“Knowledge is power,” said English lawyer and philosopher Francis Bacon (1561–1626). But sometimes journalists have the knowledge while the government has the power. This can lead to clashes that, unfortunately for journalists, can sometimes lead to imprisonment and even death. While civil libel suits against journalists remain the media’s biggest financial danger, that danger pales in comparison to loss of freedom or life.
Jailing Journalists for Their Messages
Traditions of press freedom are not universal. Stifling ideas by stifling those who wield pens has been common in closed societies but has also occurred in societies known for openness. Dissident writer Alexander Solzhenitsyn languished in prison in the Gulag Archipelago before the fall of the Soviet Union. But the United States has stifled expression of opinions as well. While the First Amendment of the US Constitution proclaims: “Congress shall make no law . . . abridging the freedom of speech, or of the press,” that freedom has not proved absolute.
When government believes that ideas threaten its existence, then government is tempted to wield its power. In February 2007, an Egyptian appeals court overturned the one-year jail sentence of Ibrahim Eissa, a newspaper editor convicted of libeling President Hosni Mubarak. He had to pay a fine instead. In April 2007, Azerbaijani newspaper editor Eynulla Fatullayev was sentenced to two and a half years in jail for criminal libel; Hong Kong journalist Ching Cheong passed the two-year mark in a Chinese prison, where he is serving a five-year sentence on charges of spying for Taiwan. Rwandan editor Agnes Nkusi-Uwimana received a one-year sentence for criticizing her government. Ecuadorian journalist Nelson Fueltala received a 60-day jail sentence for insulting Pujili’s mayor. Paris-based Reporters without Borders said that Cuba’s jailing of Oscar Sanchez Madan raised the number of journalists in Cuban jails to 26.
Murder is also a problem for journalists.
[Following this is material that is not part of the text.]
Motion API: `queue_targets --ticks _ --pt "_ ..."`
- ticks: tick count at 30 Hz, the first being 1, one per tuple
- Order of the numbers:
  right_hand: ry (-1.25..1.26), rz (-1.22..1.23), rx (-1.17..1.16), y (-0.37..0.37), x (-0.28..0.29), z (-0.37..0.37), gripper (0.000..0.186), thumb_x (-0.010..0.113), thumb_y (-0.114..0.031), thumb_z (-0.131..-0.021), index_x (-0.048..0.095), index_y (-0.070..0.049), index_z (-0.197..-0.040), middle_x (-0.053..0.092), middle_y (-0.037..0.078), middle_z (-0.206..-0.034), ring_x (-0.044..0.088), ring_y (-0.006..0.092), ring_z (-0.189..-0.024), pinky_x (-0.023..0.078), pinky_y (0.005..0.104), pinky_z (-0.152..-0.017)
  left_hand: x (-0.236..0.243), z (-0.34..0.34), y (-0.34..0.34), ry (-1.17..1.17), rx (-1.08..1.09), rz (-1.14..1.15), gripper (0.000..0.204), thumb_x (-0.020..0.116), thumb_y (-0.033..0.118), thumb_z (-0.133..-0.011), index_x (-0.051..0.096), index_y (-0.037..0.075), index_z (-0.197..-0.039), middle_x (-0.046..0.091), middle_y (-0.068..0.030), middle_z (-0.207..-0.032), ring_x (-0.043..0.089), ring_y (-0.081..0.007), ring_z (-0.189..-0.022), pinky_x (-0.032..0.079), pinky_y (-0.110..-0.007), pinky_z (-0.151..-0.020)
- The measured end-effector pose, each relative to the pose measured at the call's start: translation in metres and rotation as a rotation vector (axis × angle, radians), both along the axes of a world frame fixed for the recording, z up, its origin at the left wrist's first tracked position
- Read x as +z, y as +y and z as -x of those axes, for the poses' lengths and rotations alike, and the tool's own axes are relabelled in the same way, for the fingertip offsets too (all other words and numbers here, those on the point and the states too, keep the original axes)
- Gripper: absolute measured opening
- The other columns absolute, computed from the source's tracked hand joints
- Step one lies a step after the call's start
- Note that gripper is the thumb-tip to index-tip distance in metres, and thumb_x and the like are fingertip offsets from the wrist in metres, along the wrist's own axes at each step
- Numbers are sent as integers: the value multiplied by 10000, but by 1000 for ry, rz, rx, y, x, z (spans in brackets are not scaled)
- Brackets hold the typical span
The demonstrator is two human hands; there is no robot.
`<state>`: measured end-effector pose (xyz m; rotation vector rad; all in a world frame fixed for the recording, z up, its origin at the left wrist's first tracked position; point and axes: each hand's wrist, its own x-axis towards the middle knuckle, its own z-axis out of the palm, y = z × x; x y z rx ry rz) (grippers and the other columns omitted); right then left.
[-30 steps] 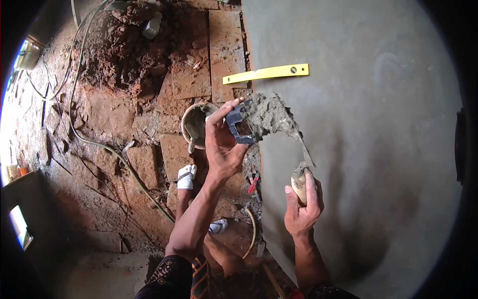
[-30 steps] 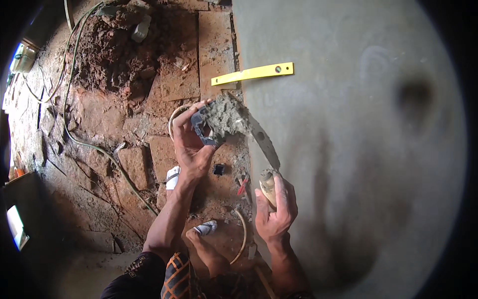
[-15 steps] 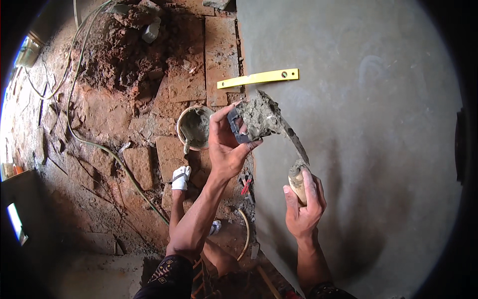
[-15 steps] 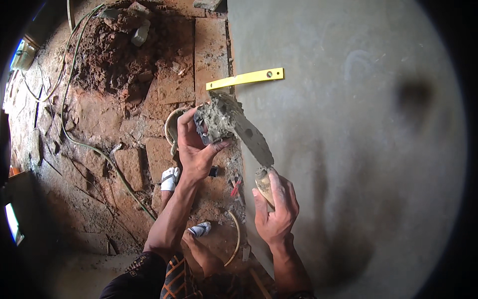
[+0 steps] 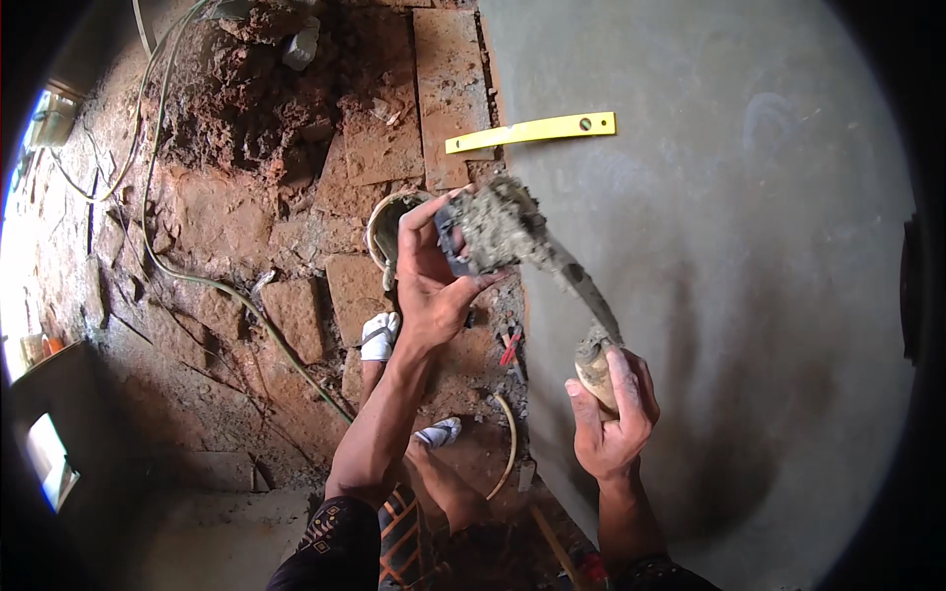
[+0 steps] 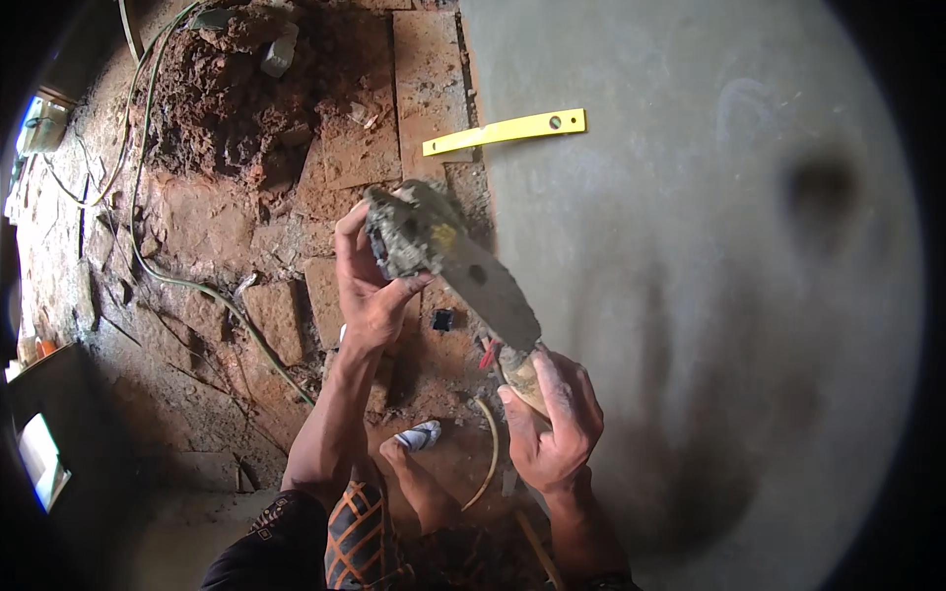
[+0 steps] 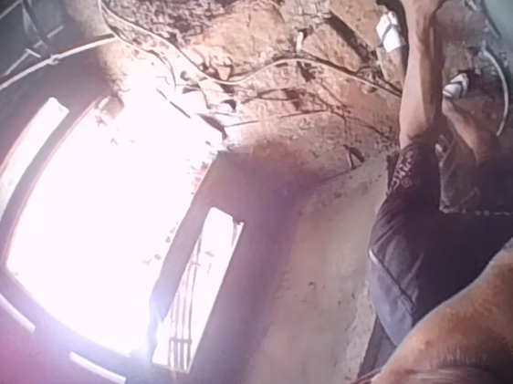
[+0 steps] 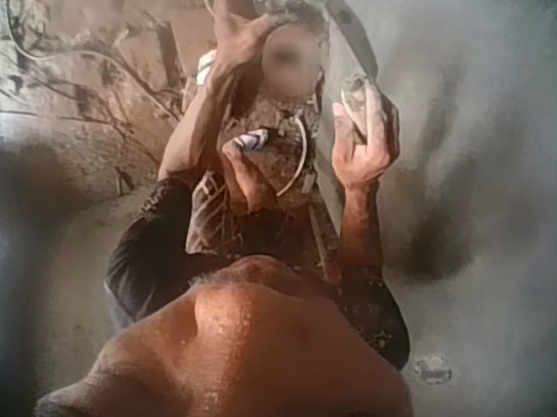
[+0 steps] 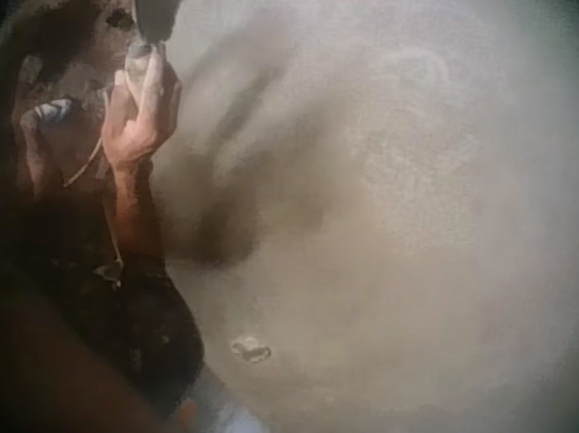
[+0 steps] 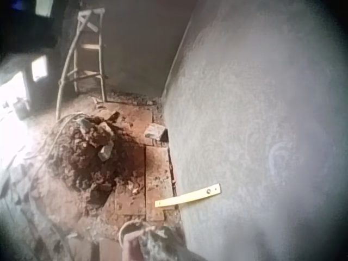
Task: The person is installing an electrical junction box into a concrete wall using mortar.
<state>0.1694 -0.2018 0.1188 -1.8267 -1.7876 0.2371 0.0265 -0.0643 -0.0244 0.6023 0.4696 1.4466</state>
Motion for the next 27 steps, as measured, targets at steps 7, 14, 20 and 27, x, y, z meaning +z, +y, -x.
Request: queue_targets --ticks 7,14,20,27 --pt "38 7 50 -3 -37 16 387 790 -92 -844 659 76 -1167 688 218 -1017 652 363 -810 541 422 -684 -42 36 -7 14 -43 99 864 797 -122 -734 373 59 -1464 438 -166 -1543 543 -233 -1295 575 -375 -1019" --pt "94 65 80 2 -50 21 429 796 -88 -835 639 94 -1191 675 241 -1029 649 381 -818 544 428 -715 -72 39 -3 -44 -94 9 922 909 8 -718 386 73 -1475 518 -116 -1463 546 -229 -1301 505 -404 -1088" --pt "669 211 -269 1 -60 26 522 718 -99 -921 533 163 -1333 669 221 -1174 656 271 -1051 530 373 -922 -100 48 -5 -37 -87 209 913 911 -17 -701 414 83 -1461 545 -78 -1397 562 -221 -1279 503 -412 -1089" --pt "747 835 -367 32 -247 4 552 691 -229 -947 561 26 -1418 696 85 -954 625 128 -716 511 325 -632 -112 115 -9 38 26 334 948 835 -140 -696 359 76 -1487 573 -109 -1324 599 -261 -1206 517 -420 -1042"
The New York-based Committee to Protect Journalists says that 13 reporters have been murdered in Russia since Vladimir Putin took power, while Reporters without Borders places the number at 21.
Historically, some governments acted much more brutally than they would today. England used to stifle dissent by shedding blood. One example is John Twyn, who in 1663 printed a book saying that the people had the right to revolt and even execute the king. Twyn did not write the book, but he refused to say who did write it and so was subjected to the standard treatment for treason. He was sentenced to be hanged, emasculated, disemboweled, quartered, and beheaded. Unfortunately, Twyn’s punishment was not unusual.
A lesser crime than treason was seditious libel – the crime of criticizing government or its officials. In England, seditious libel charges could land a person in front of the Star Chamber, a court that heard seditious libel cases from 1487 to 1641. Among its punishments for seditious libel were putting the convicted person in a pillory and ordering that prisoners’ ears be cut off and that their cheeks be branded with the letters “SL” for seditious libel.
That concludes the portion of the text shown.